I opened a PR to decode the state.json that Cannon load-elf command produces,
and I was a bit lost in the different library in Rust implementing zlib
(called zeta-lib!). There
are flate2 and libflate.
Oh, wait. What is zlib? What are these libraries?
Ok. Let’s learn about compression. I’ve never been into the theory of it,
neither implement any compression algorithm.
Also, I ran into an error while trying to use flate2, and I did not know what
was happening.
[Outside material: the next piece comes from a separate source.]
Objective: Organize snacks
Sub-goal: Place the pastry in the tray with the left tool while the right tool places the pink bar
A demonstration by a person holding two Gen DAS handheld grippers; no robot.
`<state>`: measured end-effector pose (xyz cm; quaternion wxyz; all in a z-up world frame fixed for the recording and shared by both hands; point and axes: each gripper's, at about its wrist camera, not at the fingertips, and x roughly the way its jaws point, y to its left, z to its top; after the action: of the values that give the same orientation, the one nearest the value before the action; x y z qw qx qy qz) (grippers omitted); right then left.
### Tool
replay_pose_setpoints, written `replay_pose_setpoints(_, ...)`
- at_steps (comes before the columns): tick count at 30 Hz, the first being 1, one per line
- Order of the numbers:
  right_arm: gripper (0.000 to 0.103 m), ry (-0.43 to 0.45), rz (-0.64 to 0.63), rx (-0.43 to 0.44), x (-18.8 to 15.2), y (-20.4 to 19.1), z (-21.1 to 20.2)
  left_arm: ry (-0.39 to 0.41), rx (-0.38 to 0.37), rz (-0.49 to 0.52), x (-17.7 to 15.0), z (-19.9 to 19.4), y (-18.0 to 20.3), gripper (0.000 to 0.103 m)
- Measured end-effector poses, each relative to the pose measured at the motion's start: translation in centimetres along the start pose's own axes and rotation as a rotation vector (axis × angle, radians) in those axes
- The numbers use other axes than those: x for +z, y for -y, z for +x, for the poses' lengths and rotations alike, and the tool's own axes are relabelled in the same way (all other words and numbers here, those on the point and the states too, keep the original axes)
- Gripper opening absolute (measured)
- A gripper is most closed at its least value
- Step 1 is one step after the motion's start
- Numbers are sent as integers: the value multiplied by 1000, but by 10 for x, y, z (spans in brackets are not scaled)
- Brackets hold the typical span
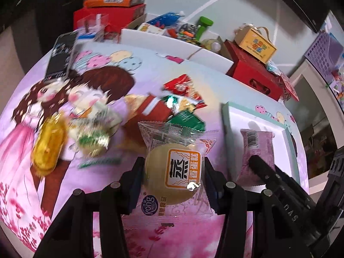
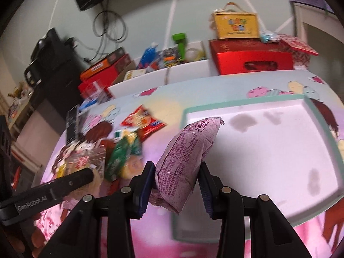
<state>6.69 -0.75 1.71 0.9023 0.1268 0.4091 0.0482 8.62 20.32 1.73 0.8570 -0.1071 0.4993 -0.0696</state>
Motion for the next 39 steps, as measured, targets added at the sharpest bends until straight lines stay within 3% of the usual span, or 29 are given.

And I don’t like when I don’t understand.
Therefore, I woke up the next day (today…), and while I was waiting for my first
coffee, I started YouTube-ing: zlib compression
.
Ok, found Elegant Compression in Text (The LZ 77 Method) - Computerphile.
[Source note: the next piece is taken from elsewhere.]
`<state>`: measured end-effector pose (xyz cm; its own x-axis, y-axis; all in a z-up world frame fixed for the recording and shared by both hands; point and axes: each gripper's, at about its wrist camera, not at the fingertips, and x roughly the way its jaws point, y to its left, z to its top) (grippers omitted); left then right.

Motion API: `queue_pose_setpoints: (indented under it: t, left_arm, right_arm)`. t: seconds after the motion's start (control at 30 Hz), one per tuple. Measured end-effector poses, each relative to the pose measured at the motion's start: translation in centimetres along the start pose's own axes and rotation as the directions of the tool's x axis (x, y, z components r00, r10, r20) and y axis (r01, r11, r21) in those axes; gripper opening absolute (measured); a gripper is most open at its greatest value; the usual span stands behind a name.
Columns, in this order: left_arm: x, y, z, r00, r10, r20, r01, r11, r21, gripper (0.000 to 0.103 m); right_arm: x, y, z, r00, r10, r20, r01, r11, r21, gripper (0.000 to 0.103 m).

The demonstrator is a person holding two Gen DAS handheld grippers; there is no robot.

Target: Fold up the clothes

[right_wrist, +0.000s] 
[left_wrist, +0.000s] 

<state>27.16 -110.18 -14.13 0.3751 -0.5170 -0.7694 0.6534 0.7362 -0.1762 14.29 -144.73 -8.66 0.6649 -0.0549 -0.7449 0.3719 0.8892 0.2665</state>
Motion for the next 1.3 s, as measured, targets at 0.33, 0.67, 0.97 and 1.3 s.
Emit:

Nice introduction, better than the sum of all naturals are -1/12… Anyway.
Coffee is now ready.
Let’s get my breakfast.
Let’s watch another one while eating.
How Computers Compress Text: Huffman Coding and Huffman
Trees is the next one.
So, Huffman Coding and Huffman trees. Fascinating! Very smart about the encoding of the letters. Never saw that before. As said in the video, instead of working with single letter, let’s work with words.
Lempel-Ziv 77 algorithm is a good reading, starting with the Wikipedia article
It drives me to the DEFLATE algorithm. Ah, nice! I know where flate
comes from now. Ok.
Flate is sometimes used to call the DEFLATE algorithm.
It seems to be the basics of compression.
Ok, but what about zlib now? zlib is an implementation of the DEFLATE algorithm, and it is used in a lot of different softwares. The wikipedia article mentions a bunch of them.
What about zip, gzip, etc?
- gzip (GNU zip) is a file format, and also the related software implementing it. Good
reading is the wikipedia article. The filename extension is
gz
- zip is another file format. Good reading is the [wikipedia article](https://en.wikipedia.org/wiki/ZIP_(file_format).
After quickly reading this, came the question of archiving formats, like tar. So, tar means Tape Archive. Interesting… Sounds like something that can go on savoir-inutile.
Therefore, for a structured, in-order, first crash course on compression:
- Huffman coding
- LZ-77 & LZ-78
- DEFLATE algorithm and the corresponding RFC 1951.
- zlib, the most used implementation of DEFLATE
- File formats: gzip, zip.
- Archive formats and other compression formats.